Some of the pruning methods didn't have official PyTorch source code (at the time we did this work), so we had to reimplement them or to inherit from some existing work.

The framework of the code is inherited from Rethinking the value of Network Pruning. For the GraSP code, we inherit from its official implementation GitHub_GraSP. We would like to express our heartfelt thanks to the authors of these codes.

Dependencies

torch v0.3.1, torchvision v0.2.0, tensorboardX

Introduction of existing Python Files

We have three commonly used python files: baseline.py, LT_prune.py, and train_ticket.py.

baseline.py is used to train a full-network on CIFAR-10/CIFAR-100/Tiny-Imagenet datasets. The commonly-used args are --dataset, --arch, --depth and --save_dir. For our shufflePixel sanity-check method, please check the code with the arg ''--shufflePixel''. After running baseline.py, it will output several files to the --save_dir path: init.pth.tar (weights at init), checkpoint.pth.tar (weights at the final epoch, should be used to generate LT masks) and a log file recording the training/test acc/loss.

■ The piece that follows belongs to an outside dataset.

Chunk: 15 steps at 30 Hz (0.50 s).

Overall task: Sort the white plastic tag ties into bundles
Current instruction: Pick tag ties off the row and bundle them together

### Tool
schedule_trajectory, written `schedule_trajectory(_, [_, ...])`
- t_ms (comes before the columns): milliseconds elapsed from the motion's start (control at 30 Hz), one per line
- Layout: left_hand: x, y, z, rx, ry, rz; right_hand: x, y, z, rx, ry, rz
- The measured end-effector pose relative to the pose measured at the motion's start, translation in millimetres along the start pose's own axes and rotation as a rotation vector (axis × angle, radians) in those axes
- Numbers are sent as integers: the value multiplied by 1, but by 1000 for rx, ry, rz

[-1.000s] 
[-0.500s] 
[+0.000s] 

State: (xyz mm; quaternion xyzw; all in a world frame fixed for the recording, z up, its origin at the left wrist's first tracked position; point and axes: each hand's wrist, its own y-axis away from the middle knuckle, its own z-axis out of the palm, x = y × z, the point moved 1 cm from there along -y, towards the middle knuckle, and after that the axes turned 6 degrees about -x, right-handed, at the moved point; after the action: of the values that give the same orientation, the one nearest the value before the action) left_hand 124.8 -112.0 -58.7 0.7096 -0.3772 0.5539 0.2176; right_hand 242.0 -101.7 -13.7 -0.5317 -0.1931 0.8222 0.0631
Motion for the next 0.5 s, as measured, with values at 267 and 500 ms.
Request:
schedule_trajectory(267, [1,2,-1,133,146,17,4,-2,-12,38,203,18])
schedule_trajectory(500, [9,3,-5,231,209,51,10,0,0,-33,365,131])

LT_prune.py is used to prune a given network with LT method and show the test accuracy before and after pruning. The commonly-used args are --prune_ratio, --arch, --depth, --dataset and --save_dir. NOTE THAT IT DOESN'T SUPPORT TINY-IMAGENET! LT_prune.py will output 2 files to the --save_dir path: pruned.pth.tar (the pruned model containing the weights and the masks, will be used in train_ticket.py with --resume arg) and a text file recording the acc before and after pruning.

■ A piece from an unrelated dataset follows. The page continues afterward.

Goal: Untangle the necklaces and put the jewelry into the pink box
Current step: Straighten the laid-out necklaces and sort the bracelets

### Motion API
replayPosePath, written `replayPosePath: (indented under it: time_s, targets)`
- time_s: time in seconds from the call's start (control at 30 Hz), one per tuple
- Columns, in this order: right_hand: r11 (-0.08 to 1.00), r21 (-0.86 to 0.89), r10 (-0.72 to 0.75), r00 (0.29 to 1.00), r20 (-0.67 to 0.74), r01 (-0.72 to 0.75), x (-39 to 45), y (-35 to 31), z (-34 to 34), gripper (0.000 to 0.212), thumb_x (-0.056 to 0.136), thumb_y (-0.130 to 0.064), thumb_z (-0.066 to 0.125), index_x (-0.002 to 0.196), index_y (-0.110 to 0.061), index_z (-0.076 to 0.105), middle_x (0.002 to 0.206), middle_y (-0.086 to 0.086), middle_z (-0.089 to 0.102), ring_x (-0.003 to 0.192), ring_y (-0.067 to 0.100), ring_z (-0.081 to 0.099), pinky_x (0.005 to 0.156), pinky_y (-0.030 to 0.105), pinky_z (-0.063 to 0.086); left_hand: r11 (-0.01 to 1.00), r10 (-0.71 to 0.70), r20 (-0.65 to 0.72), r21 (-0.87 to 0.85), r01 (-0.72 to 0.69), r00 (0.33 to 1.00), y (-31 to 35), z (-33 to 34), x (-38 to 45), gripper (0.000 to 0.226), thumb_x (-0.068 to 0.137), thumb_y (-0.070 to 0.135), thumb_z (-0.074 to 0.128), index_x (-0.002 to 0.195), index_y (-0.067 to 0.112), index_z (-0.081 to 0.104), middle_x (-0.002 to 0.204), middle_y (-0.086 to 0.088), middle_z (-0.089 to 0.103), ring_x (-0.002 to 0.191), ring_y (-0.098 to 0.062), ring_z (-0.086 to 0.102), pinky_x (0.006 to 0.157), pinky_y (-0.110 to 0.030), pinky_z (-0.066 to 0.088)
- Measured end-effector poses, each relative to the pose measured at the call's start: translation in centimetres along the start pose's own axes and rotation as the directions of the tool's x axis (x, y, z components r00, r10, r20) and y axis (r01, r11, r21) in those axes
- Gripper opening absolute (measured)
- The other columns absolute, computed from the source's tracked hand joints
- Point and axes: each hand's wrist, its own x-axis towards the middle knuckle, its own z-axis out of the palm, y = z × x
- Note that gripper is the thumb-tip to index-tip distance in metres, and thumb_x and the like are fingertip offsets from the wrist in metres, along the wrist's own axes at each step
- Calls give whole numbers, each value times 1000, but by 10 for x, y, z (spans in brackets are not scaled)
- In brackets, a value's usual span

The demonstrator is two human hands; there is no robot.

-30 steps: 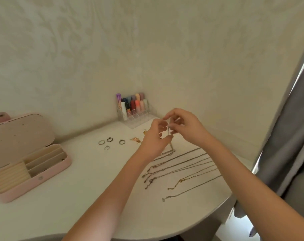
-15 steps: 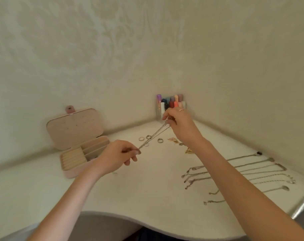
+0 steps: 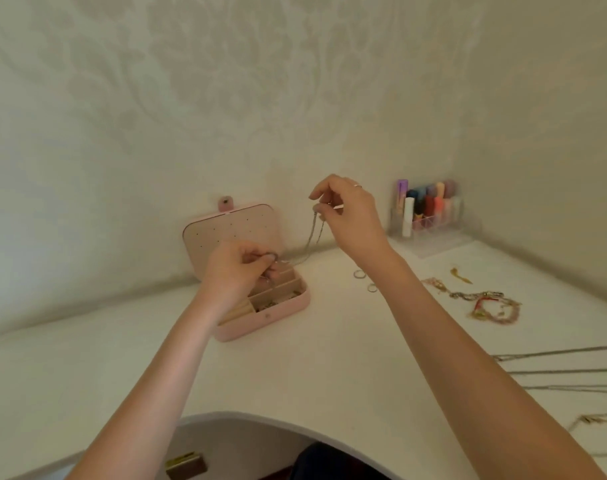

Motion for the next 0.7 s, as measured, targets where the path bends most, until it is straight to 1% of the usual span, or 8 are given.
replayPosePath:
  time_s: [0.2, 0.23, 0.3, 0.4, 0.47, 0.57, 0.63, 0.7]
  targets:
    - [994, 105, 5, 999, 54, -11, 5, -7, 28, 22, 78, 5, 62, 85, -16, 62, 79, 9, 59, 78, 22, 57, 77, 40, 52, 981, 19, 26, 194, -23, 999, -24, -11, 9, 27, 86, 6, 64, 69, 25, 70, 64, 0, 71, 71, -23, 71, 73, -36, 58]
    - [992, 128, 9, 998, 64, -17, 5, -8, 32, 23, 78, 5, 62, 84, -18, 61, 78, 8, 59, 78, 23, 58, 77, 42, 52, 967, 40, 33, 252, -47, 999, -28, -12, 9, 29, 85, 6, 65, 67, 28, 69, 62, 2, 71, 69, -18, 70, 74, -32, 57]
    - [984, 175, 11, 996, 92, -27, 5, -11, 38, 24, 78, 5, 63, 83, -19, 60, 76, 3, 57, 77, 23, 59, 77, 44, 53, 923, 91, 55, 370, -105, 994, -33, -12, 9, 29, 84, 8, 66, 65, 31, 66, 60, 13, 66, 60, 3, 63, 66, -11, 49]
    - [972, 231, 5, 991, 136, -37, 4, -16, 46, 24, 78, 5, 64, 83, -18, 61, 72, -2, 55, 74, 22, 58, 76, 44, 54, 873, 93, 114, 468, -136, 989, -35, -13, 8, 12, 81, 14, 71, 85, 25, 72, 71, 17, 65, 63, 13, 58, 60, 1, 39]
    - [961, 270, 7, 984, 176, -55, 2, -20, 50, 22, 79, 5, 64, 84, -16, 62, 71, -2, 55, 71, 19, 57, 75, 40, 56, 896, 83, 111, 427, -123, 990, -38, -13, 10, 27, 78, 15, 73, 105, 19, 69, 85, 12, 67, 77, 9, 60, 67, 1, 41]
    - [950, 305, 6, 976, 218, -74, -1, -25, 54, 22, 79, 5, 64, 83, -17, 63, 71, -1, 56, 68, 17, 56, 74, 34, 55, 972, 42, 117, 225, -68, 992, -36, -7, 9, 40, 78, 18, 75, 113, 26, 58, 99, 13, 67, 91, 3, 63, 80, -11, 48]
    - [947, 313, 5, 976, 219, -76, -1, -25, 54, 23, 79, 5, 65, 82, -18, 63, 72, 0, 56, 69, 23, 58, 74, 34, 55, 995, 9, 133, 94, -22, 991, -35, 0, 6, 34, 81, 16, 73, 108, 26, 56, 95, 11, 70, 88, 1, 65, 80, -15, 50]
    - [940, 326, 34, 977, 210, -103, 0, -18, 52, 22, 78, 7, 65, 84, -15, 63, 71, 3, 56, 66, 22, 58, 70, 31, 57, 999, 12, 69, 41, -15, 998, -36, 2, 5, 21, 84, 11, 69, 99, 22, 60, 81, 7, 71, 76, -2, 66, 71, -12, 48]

train_ticket.py is used for training the tickets generated by the pruning methods. The commonly-used args are --dataset, --arch, --depth, --save_dir and --resume/--model. --resume is used to read the masks for the LT method, and --model is used to read the weights for initialization (can be used with LT, GraSP, SNIP and our Smart Ratio). The init-pruning methods (i.e. GraSP/SNIP/Smart Ratio) are activated with the args --GraSP/--SNIP/--smart_ratio, and under this situation it is not necessary to use the --resume arg any more. The train_ticket.py file will output several files to the --save_dir path: scratch.pth.tar (recording the weights at the final epoch, generally will NOT be used) and a log file recording the training/test loss/acc. Also it will output an event file to the --writerdir path, which can be visualized by tensorboard(X), containing the train/test acc/loss curve.

For both baseline.py and train_ticket.py, the NUM OF EPOCHS are set to be 160 (CIFAR-10/100) and 300 (Tiny-Imagenet) automatically. Specifically, for training Tiny-Imagenet the code is written DEAD, you cannot modify this setting outside by the --epochs arg. Please note that.

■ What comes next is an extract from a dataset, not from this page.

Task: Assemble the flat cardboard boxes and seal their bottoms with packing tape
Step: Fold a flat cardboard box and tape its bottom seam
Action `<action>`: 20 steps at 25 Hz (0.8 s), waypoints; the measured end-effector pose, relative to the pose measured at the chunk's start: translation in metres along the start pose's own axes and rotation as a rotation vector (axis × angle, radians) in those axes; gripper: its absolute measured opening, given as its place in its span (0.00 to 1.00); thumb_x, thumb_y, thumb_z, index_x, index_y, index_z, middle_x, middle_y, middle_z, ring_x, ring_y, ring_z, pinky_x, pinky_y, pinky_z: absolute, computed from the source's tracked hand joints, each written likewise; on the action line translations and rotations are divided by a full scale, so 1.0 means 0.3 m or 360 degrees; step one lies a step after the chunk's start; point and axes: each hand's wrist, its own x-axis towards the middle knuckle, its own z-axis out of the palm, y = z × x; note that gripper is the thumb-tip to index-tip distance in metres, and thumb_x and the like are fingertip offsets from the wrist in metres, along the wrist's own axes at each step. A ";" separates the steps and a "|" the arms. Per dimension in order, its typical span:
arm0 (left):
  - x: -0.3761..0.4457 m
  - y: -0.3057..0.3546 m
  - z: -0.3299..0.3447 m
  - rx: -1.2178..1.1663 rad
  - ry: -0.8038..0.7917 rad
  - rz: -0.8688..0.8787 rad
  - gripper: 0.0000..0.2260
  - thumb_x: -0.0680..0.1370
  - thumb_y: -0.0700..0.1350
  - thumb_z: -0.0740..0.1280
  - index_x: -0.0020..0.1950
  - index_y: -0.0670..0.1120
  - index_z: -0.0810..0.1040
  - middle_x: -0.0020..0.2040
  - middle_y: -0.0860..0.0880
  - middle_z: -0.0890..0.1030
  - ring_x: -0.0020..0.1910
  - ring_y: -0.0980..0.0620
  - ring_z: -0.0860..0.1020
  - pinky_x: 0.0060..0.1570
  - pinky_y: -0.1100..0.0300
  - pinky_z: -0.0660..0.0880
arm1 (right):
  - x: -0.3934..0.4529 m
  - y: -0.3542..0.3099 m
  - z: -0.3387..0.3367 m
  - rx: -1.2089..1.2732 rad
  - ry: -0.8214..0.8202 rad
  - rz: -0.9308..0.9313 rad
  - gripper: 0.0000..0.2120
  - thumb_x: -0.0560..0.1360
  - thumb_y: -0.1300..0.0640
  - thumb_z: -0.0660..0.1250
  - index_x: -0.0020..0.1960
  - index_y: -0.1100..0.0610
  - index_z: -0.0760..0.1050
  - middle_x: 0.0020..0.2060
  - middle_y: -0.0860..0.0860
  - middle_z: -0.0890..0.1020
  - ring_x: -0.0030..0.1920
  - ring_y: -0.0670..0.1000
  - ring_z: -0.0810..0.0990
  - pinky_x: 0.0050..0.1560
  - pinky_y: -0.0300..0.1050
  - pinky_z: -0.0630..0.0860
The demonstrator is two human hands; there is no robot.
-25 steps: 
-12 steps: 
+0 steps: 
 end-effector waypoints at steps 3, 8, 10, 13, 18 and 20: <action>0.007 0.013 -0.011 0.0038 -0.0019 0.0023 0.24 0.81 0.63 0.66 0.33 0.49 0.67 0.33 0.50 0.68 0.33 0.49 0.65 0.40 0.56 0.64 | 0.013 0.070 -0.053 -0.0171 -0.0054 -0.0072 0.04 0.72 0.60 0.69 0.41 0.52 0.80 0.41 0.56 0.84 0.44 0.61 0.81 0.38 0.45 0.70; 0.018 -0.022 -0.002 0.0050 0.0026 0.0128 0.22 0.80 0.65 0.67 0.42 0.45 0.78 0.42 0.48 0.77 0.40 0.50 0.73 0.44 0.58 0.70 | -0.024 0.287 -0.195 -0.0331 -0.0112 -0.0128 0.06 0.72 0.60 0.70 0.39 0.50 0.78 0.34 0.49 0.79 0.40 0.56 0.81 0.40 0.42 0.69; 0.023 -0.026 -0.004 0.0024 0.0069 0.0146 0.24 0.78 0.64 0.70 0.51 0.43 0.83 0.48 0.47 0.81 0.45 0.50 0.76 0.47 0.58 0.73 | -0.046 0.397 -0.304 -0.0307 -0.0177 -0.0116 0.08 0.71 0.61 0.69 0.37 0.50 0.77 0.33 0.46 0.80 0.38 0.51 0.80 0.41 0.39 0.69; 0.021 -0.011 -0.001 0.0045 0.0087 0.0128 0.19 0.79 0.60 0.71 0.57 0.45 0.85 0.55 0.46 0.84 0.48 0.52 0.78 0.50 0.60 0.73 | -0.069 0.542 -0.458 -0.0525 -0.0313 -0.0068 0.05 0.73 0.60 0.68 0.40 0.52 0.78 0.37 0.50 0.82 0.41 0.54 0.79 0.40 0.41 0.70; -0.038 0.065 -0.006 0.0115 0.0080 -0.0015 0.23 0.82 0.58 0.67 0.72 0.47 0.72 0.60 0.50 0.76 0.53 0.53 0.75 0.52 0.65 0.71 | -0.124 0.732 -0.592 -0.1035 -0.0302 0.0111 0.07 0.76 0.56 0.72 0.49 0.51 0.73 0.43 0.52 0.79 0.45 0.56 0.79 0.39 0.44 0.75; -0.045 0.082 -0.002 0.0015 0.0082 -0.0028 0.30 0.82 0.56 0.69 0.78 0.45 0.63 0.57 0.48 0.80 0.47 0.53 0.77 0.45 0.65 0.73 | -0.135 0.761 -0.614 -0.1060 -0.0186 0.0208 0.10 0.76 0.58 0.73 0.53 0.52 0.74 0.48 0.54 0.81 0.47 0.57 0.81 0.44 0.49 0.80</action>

Next we'll give some typical examples to reproduce our experiment results. The others are easy to extend.

baseline.py

// This code will use the full VGG19 network to train on CIFAR-10 for 160 epochs.
python baseline.py --dataset cifar10 --arch vgg19_bn --depth 19 \
    --save_dir [PATH TO SAVE THE MODEL]
    
// This code will use the full ResNet32 network to train on CIFAR-100 for 160 epochs.   
python baseline.py --dataset cifar100 --arch resnet --depth 32 \ 
    --save_dir [PATH TO SAVE THE MODEL]

// This code will use the full ResNet32 network to train on Tiny-Imagenet for 300 epochs.
python baseline.py --dataset tinyimagenet --arch resnet --depth 32 \ 
    --save_dir [PATH TO SAVE THE MODEL]

// This code will use the full VGG19 network to train on randLabel&shufflePixel CIFAR-10.
python baseline.py --dataset cifar10 --arch vgg19_bn --depth 19 \
    --save_dir [PATH TO SAVE THE MODEL] \
    --shufflePixel 1
    
// This code is part of our Sanity-Check methods: Half Dataset. It will use the full VGG19 network to train on half of the  CIFAR-10 dataset by turning off the shuffle mode of the dataloader and only using a half of the batches. (please see the code for detail)
python baseline.py --dataset cifar10 --arch vgg19_bn --depth 19 \
    --save_dir [PATH TO SAVE THE MODEL] \
    --max_batch_idx 390

LT_prune.py

// This code will prune p of the weights of a given VGG19 network.
python LT_prune.py --dataset cifar10 --arch vgg19_bn --depth 19 \
    --prune_ratio [p] --resume [PATH TO THE MODEL TO BE PRUNED, e.g. THE MODEL GENERATED BY baseline.py] \
    --save_dir [PATH TO SAVE THE PRUNED MODEL]
  
// This code will prune p of the weights of a given ResNet32 network.
python LT_prune.py --dataset cifar100 --arch resnet --depth 32 \
    --prune_ratio [p] --resume [PATH TO THE MODEL TO BE PRUNED, e.g. THE MODEL GENERATED BY baseline.py] \
    --save_dir [PATH TO SAVE THE PRUNED MODEL]

train_ticket.py

// This code will use the initialization of --model and the mask (generated by LT method) of --resume with VGG19 architecture to train on CIFAR-10 for 160 epochs.
python train_ticket.py --dataset cifar10 --arch vgg19_bn --depth 19 \
    --lr 0.1 \
    --model [PATH TO THE STORED INITIALIZATION] \
    --resume [PATH TO THE STORED PRUNED MODEL WITH MASK] \
    --save_dir [PATH TO SAVE THE MODEL] \
    --writerdir [PATH TO SAVE THE TENSORBOARD EVENT FILE]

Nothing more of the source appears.